Sunday, March 21, 2010

Whole Wheat Sugar Cookies
From Joni Page

1 c sugar
1 tsp baking powder
1/2 tsp salt
1/2 tsp baking soda
1/2 tsp nutmeg
1/4 c soft butter
1/4 c applesauce
2 Tbsp milk
1 Tbsp orange peel
1 tsp vanilla
1 egg
2 c whole wheat flour

Combine all ingredients in given order.  Blend well.  shape into balls and roll in cinnamon sugar.  Bake at 375 for 8 - 10 minutes.
Turkey Hash
From Joni Page

3 - 4 cooked and cubed potatoes
1/2 chopped onion
1 can mixed peas and carrots
1 lb ground turkey
1 can fat free cream of chicken soup
McCormick's Seasoned Salt

Brown ground turkey, onion and seasoned salt until turkey is well done.  Add potatoes, vegetables, and soup.  Mix together.  Put in casserole dish.  Top with cheese  Bake in 350 oven for 30 minutes.
Healthy Macaroni and Cheese
From Shirley Pauole

7 oz (1 1/2 c) dried multigrain or whole grain rotini pasta
1 1/2 c broccoli florets, finely chopped carrots, or green beans, cut in 1/2 inch pieces
1/4 c finely chopped onion
4 tsp olive oil
1 - 6.5 oz pkg light semisoft cheese with garlic and herb
1 2/3 c fat free milk
1 Tbsp flour
1/2 c reduced fat shredded cheddar cheese
2 oz (1/2 c) Asiago, gruyere or Manchego cheese, shredded
1/2 c crumbled whole wheat baguette or panko (Japanese-style bread crumbs)
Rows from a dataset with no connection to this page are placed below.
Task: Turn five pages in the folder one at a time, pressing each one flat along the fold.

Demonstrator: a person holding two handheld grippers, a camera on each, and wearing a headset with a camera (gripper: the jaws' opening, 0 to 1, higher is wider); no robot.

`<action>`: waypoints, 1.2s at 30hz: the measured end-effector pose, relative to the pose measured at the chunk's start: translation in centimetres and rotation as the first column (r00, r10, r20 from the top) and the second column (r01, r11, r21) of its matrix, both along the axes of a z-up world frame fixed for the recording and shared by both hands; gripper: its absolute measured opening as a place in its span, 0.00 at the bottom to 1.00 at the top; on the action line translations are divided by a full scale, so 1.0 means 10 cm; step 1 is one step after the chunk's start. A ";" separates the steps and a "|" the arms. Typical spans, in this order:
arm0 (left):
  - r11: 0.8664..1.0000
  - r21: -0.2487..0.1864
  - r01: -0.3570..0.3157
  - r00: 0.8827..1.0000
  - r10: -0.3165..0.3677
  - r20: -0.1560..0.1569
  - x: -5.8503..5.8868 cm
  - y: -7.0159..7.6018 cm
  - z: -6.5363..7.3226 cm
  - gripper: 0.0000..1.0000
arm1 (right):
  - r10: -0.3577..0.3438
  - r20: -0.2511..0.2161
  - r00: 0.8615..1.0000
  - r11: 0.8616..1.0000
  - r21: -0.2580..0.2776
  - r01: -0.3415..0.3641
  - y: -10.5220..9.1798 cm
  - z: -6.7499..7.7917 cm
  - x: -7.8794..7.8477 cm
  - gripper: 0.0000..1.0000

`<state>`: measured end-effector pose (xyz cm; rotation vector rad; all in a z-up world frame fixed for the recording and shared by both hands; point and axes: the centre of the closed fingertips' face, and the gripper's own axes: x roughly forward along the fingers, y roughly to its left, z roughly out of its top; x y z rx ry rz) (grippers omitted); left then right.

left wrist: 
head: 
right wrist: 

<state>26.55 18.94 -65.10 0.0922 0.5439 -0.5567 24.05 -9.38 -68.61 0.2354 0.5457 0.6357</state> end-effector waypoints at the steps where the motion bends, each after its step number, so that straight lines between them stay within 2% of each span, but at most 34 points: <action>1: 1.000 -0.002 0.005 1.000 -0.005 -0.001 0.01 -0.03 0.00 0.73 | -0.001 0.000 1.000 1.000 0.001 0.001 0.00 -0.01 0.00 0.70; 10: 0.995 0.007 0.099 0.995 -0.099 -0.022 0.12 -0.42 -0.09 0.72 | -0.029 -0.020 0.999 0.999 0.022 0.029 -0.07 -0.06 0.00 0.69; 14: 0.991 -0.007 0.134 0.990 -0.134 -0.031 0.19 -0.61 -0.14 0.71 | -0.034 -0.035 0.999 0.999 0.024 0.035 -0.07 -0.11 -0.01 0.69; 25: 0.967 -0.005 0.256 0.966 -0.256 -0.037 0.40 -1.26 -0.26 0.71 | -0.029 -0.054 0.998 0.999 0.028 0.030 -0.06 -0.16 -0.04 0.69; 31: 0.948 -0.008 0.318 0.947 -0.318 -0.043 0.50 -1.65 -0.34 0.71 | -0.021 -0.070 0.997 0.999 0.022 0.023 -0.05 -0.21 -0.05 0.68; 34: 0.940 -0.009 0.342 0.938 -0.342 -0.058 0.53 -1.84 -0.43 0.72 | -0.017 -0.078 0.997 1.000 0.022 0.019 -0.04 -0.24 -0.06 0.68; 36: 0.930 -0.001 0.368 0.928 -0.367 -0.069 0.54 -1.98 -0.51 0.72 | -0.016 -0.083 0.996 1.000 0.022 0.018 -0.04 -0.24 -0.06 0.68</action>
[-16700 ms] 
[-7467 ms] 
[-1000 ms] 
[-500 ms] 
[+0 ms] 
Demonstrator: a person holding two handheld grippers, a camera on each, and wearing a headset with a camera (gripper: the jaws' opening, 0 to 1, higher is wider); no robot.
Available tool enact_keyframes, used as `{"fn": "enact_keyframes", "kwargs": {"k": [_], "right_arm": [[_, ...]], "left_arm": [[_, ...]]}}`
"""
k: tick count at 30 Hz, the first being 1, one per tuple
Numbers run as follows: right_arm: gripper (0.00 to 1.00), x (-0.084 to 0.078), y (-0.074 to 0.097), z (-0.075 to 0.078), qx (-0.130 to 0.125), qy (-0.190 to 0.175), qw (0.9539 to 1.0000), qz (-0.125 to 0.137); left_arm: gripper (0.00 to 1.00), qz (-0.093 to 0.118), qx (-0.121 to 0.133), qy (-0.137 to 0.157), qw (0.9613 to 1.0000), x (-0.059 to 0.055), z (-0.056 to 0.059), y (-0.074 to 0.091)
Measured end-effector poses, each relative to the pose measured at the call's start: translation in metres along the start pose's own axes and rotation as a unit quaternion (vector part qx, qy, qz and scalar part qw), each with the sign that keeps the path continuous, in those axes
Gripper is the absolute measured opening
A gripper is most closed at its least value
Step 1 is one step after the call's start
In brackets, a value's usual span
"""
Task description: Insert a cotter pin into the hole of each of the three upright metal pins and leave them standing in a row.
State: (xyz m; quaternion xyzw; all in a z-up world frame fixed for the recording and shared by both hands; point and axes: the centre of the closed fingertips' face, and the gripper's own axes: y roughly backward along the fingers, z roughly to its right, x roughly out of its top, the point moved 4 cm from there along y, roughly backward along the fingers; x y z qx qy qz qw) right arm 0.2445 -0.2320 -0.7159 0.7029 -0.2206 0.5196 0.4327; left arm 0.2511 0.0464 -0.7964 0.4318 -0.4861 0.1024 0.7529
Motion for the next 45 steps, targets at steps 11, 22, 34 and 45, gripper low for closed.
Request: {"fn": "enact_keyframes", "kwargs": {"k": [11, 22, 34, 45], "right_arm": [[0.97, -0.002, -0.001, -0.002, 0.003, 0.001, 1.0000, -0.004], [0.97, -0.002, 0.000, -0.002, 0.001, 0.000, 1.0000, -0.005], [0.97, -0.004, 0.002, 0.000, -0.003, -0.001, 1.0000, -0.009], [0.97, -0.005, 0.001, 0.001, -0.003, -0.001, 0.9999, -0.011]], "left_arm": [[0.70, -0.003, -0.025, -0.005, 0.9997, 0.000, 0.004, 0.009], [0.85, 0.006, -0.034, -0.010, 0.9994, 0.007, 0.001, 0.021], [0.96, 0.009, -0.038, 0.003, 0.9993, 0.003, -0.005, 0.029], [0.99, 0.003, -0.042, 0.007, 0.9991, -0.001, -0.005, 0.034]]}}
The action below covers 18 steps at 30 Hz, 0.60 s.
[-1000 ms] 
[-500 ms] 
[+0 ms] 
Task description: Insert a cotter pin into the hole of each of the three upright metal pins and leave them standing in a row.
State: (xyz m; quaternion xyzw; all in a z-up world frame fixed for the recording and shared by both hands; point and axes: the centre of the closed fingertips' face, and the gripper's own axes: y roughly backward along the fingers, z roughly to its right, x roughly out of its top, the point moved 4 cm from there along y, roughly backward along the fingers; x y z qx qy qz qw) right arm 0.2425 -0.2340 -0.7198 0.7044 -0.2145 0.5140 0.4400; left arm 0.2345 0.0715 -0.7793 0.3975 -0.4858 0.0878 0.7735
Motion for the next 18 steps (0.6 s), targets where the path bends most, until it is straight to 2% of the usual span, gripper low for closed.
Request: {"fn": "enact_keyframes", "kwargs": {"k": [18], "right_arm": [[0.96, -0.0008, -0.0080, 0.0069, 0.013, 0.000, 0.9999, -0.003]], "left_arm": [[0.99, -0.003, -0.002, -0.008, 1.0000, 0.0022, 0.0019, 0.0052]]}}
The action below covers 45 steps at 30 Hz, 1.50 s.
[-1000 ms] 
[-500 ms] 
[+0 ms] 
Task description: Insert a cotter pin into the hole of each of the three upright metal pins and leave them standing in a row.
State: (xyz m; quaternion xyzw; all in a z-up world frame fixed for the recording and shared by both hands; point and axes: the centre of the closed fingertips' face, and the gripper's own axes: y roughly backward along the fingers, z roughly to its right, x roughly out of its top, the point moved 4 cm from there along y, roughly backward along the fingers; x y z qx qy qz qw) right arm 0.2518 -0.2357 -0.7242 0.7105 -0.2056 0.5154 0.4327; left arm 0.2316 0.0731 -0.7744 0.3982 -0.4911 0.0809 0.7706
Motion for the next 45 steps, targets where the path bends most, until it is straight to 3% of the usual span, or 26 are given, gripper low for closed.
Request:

In a medium saucepan cook the pasta according to package directions.  Add broccoli, carrots, aor beans during the last 3 minutes of cooking.  Drain pasta mixture.  Return to pan;  keep warm.  Meanwhile, cook onion in 2 tsp of the oil over medium heat for 5 minutes or until tender.  Remove pan from heat.  Add semisoft cheese; stir until cheese is melted and combined.  IN a medium bowl whisk together milk and flour until smooth.  Add all at once to onion mixture.  Cook and stir over medium heat until thickened and bubbly.  Reduce heat to low.  Stir in cheddar and Asiago cheeses until cheese are melted.  Add cooked pasta mixture; stir to coat.  Transfer pasta mixture to a 9x13.  In a small bowl combine baguette crumbles and remaining 2 tsp oil;  sprinkle on pasta mixture.  Bake uncovered 10 - 15 minutes at 425.
Jap Chae
From Susi Capellaris
Adapted from Mary Ostyn's Cookbook Family Feasts for $75 a Week

16 oz Asian vermicelli (sweet potato starc noodles)
1 tub firm/extra firm tofu - sliced and left to dry in between towels or paper towels for 15 minutes (may substitute browned ground beef)
6 - 8 cloves garlic
2 carrots, thinly sliced
2 bunches green onions, sliced
8 - 10 mushrooms, sliced thinly
2 c fresh spinach

1/2 c soy sauce
2 Tbsp sesame oil
2 Tbsp olive oil
2 Tbsp sugar
4 tsp sesame seeds

Combine sauce ingredients and pour over tofu or beef in small casserole dish.  Bake at 350 for 15 minutes.  Cook noodles in boiling salted water until soft, 8 - 10 minutes.  Then add mushrooms and spinach, cook 3 minutes.  Toss vegetables, protein and sauce, and pasta togheter.  May be served cold or hot.  May add any number of fresh veggies.

Monday, March 15, 2010

Lemon Chicken Stirfry

This is a recipe my mom made when we were growing up. I don't really measure a lot, so I'll just estimate and you can change it to suit your tastes.

Lemon Chicken Stirfry
2 cups sliced celery
2 cups thinly sliced carrots
3 cups chopped broccoli
1 boneless, skinless chicken breast, cut into bite size pieces
1/2 cup lemon juice (I usually end up adding more)
1/2 cup water
garlic powder, salt, pepper to taste

Fry chicken with 1 tablespoon margarine in electric skillet (medium heat). Remove from skillet when cooked through. Saute celery with about a tablespoon of margarine in electric skillet while you chop the other vegetables. (My mom added green onions with the celery, but I don't like them.) Add carrots, chicken, broccoli, lemon juice, water, garlic powder, salt, and pepper to celery. Lower heat and simmer, covered, for about 20 minutes, until carrots and broccoli are tender. Stir occasionally while simmering, adding more water/lemon juice and seasonings as needed.
Serve with rice. We use plain white rice, but my mom always served it with chicken flavored rice. Enjoy!